Serena C.’s relationship with Matt is… well, dookie, so she’s looking for anyone to blame but herself. She attacks Katie for bringing up the obvious problems in the house, claiming that these “antics” are the reason she hasn’t gotten enough time to endear herself to Matt. In Serena C.’s mind, the incessant bullying wasn’t the problem, the problem was the person trying to call it out. This has serious “Actually, Congresswoman, it’s divisive to suggest that the insurrectionists should be held accountable” energy, and no one was here for it. Over on the other side of the resort, Ryan is having an absolute blubbering MELTDOWN about the cocktail party cancellation. I don’t mean to judge (I do), but I don’t think I’ve sobbed that hard in my fuckin’ life. And I’m quite the sobber! I really couldn’t believe how hard this hit her…. Ryan, honey, who hurt you? Predictably, she gets sent home. Womp womp. Magi also goes home. Farewell Magi, you seemed tight and we barely got to know ya. Brittany also gets sent home. Sorry you came all the way here just to get labeled “the escort chick” and then get sent packing within two weeks. See you in Paradise, bbgirl.
Pieper has the first one-on-one date this week. She and Matt sport matching t-necks to a whole ass carnival in the middle of the woods! Dream date. Pieper is boring but pretty, just like our lead, so she does great! She says she’s in love and gets rewarded for that big whopping lie with a rose. Really not much else to say here. The group date was a bowling competition and it looked super fun. I really miss bowling, guys! I wanna put my fingers into those lil’ bowling ball Covid-holes and then immediately use them to put food into my mouth. Precious memories of the before times.

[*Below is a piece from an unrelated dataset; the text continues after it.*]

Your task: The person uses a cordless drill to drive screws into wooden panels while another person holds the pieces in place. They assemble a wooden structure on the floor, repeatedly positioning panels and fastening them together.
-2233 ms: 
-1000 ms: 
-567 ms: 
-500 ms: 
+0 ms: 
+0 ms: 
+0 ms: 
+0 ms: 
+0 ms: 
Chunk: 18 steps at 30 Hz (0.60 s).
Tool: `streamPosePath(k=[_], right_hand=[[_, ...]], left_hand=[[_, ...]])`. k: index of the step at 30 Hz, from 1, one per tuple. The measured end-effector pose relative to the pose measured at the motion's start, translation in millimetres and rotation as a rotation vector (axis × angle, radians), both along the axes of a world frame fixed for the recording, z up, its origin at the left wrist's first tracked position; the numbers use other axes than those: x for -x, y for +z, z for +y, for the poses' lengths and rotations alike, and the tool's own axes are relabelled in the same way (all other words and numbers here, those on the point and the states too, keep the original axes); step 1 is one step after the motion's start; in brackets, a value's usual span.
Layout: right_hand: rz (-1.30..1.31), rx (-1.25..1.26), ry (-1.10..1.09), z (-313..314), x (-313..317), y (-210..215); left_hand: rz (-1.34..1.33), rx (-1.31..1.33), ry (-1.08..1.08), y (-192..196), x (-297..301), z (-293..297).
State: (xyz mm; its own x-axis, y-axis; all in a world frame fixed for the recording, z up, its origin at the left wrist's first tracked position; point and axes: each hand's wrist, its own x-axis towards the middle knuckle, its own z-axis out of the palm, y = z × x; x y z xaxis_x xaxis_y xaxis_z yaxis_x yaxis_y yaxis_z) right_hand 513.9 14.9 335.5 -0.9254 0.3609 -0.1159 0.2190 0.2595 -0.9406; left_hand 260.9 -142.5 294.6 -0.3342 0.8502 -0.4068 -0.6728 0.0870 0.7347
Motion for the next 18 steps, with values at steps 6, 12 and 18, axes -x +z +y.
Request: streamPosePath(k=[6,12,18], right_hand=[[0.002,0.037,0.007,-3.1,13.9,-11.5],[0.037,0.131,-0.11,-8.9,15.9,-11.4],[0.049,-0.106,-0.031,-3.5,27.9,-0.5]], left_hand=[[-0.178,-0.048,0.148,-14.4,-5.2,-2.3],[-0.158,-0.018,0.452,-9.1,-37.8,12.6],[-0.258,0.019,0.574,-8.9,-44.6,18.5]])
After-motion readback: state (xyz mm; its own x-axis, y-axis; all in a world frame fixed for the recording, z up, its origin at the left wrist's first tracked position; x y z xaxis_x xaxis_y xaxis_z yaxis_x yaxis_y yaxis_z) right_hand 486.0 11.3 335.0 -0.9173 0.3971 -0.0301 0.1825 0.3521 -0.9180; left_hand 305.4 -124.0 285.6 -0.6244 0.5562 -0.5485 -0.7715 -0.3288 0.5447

Once the ladies were split into teams and forced to compete for the chance to finish the date, they weirdly got very good at bowling. We were damn near approaching this level of bowling excellence. Matt sends the losing team home before calling them right back because he felt bad. The winning team is visibly seething, and it’s becoming increasingly clear that Matt will do all of the producers’ bidding, in ways big and small. Any nifty idea they have for terrorizing the women with constantly-changing expectations and emotional instability will be acceded to. These women need to unionize.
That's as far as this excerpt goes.